__ABOUT THIS EXERCISE__: Find the line containing "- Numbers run" in the records below. Copy exactly that line and each one after it, ending at the line containing "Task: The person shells", and nothing more.

__RECORDS FOR THE TASK__:
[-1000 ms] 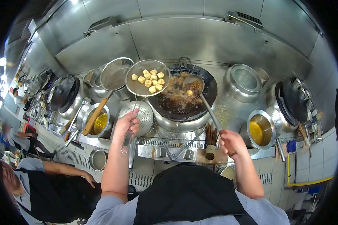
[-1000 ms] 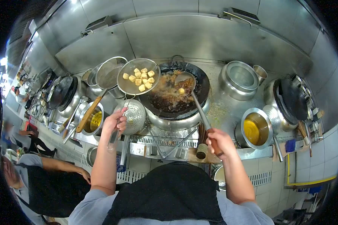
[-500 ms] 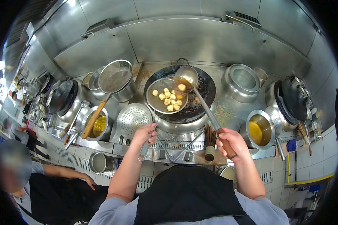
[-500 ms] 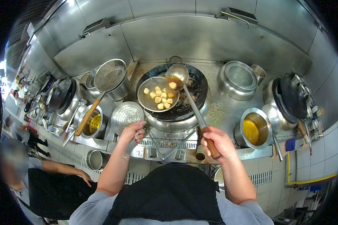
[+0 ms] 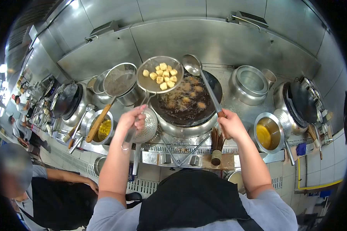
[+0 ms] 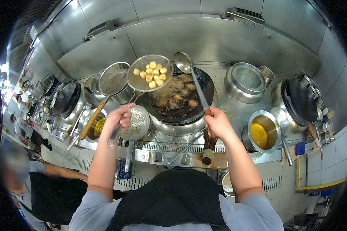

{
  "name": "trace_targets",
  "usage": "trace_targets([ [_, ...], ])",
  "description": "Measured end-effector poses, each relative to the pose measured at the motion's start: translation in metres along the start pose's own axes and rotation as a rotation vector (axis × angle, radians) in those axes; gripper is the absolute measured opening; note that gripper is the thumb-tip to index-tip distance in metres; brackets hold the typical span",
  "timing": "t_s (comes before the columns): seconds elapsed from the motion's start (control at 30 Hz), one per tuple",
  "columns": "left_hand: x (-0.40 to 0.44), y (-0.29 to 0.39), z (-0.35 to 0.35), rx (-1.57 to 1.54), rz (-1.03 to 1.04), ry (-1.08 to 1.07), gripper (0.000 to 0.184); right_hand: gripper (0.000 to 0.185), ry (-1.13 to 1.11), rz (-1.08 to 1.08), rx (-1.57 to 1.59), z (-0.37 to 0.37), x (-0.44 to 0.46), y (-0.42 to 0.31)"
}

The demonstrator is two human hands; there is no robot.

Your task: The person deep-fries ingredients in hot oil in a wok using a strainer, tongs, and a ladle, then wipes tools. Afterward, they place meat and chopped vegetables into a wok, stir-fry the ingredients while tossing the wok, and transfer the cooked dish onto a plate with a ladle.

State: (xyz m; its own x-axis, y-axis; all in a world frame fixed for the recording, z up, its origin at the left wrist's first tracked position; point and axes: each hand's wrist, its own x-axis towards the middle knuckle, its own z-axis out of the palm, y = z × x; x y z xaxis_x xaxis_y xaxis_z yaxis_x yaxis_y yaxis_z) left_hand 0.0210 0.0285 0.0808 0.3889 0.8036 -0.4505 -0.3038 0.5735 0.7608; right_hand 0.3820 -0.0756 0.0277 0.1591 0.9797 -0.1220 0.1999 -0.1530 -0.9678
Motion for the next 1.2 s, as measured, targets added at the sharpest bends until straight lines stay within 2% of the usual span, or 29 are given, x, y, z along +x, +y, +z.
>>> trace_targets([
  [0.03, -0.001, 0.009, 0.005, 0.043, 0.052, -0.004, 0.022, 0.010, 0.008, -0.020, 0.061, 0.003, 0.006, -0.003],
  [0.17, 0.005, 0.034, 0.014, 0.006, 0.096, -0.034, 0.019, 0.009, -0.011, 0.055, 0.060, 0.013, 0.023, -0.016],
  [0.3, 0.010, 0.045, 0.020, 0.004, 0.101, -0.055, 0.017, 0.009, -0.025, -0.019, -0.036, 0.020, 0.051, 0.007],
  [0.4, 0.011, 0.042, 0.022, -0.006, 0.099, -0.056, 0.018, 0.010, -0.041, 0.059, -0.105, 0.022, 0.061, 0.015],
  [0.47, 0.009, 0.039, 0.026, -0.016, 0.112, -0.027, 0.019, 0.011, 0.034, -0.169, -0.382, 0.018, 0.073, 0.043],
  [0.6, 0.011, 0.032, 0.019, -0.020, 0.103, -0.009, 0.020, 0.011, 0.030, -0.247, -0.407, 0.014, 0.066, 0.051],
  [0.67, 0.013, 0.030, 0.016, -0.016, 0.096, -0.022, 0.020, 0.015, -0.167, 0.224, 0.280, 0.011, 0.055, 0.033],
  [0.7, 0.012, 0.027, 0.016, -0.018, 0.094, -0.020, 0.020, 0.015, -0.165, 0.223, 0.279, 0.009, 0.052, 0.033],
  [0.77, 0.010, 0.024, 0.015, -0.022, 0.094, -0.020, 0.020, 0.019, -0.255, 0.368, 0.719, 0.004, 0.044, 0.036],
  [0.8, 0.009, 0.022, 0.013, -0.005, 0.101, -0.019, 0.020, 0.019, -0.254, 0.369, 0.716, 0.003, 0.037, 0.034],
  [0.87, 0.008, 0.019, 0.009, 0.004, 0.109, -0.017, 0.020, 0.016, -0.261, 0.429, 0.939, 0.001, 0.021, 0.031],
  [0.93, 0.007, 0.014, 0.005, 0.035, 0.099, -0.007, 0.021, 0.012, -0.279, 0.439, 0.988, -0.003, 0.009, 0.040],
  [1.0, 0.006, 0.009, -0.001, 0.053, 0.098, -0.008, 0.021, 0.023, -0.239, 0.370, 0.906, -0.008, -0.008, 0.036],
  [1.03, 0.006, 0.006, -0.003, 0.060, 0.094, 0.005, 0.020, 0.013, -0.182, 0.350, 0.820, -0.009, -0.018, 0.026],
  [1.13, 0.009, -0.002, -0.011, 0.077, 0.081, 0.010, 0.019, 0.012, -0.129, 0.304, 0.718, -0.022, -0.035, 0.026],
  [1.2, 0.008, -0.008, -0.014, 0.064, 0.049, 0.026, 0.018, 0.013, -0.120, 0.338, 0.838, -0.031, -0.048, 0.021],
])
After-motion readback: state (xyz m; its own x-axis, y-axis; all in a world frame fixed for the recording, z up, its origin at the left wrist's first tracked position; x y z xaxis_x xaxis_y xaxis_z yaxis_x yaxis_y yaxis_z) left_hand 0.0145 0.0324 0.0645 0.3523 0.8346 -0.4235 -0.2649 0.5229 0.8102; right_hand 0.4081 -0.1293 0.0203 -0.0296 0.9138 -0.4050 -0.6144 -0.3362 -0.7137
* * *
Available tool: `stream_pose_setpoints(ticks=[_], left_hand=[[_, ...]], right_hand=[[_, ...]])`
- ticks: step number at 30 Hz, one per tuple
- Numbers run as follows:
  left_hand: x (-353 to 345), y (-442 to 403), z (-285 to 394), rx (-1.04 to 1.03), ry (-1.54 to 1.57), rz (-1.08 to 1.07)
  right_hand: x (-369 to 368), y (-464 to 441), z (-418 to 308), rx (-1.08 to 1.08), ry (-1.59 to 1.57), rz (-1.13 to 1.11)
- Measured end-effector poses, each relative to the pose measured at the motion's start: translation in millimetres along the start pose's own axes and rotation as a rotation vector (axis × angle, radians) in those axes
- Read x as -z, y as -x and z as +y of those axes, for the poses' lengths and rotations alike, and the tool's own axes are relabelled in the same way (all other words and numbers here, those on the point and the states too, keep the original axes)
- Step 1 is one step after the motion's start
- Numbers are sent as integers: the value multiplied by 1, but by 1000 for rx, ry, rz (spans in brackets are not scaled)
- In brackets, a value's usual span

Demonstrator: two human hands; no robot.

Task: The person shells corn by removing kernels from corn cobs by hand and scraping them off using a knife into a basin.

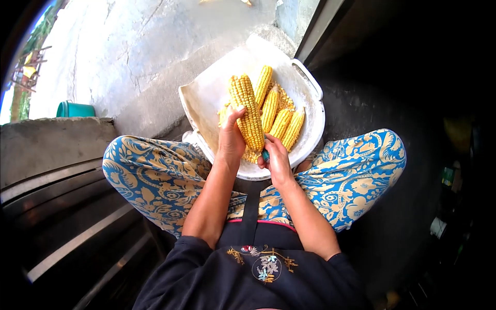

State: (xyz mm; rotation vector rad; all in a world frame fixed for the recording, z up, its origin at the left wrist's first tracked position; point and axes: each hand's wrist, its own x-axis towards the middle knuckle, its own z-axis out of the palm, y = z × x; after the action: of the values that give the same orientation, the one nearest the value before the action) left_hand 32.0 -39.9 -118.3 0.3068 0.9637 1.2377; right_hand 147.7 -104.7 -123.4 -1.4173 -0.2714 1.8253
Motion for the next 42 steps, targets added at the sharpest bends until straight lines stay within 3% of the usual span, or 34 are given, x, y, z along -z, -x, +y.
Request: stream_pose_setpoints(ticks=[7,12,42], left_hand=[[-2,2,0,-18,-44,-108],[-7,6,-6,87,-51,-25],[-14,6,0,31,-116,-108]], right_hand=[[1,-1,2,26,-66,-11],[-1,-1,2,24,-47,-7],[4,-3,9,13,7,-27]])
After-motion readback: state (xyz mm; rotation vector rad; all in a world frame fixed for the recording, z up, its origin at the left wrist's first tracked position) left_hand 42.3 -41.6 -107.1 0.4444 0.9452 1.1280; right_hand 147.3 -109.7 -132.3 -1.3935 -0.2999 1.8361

__OUTPUT BELOW__:
- Numbers run as follows:
  left_hand: x (-353 to 345), y (-442 to 403), z (-285 to 394), rx (-1.04 to 1.03), ry (-1.54 to 1.57), rz (-1.08 to 1.07)
  right_hand: x (-369 to 368), y (-464 to 441), z (-418 to 308), rx (-1.08 to 1.08), ry (-1.59 to 1.57), rz (-1.13 to 1.11)
- Measured end-effector poses, each relative to the pose measured at the motion's start: translation in millimetres along the start pose's own axes and rotation as a rotation vector (axis × angle, radians) in those axes
- Read x as -z, y as -x and z as +y of those axes, for the poses' lengths and rotations alike, and the tool's own axes are relabelled in the same way (all other words and numbers here, those on the point and the states too, keep the original axes)
- Step 1 is one step after the motion's start
- Numbers are sent as integers: the value multiplied by 1, but by 1000 for rx, ry, rz (spans in brackets are not scaled)
- In brackets, a value's usual span

Demonstrator: two human hands; no robot.

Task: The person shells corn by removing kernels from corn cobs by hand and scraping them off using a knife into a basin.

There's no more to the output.